··· PROVIDED MATERIAL ···

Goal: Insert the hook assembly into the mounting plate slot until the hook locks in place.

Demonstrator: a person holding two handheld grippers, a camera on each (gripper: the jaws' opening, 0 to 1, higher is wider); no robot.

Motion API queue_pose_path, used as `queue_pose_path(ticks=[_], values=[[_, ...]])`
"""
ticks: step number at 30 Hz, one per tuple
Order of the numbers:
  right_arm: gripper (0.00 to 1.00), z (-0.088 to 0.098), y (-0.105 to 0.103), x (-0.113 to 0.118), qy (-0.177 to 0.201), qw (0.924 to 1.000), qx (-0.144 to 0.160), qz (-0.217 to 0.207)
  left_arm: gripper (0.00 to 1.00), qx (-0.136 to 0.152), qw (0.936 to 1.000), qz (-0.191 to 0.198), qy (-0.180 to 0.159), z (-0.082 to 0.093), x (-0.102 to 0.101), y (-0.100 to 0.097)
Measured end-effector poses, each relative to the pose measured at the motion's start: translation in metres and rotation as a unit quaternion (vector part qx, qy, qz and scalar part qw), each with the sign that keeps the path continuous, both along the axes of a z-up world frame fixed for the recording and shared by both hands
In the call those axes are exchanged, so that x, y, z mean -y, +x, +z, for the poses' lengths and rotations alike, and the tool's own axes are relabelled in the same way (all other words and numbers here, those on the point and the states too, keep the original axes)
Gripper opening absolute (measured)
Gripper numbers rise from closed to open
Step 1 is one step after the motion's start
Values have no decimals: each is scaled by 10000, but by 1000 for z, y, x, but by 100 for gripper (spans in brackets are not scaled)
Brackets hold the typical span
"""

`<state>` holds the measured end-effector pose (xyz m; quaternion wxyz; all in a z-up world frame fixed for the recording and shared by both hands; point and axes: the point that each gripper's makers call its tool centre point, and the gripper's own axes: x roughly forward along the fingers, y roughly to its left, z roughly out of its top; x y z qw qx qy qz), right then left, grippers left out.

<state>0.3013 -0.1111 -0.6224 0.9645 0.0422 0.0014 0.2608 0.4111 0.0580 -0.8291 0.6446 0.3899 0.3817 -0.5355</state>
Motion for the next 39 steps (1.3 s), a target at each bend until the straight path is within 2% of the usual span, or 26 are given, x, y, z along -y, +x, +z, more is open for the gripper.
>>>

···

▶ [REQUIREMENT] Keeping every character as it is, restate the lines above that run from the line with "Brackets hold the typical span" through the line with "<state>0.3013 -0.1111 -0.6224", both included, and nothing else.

▶ [RESPONSE TO THIS EXERCISE]
Brackets hold the typical span
"""

`<state>` holds the measured end-effector pose (xyz m; quaternion wxyz; all in a z-up world frame fixed for the recording and shared by both hands; point and axes: the point that each gripper's makers call its tool centre point, and the gripper's own axes: x roughly forward along the fingers, y roughly to its left, z roughly out of its top; x y z qw qx qy qz), right then left, grippers left out.

<state>0.3013 -0.1111 -0.6224 0.9645 0.0422 0.0014 0.2608 0.4111 0.0580 -0.8291 0.6446 0.3899 0.3817 -0.5355</state>

This output has come to an end.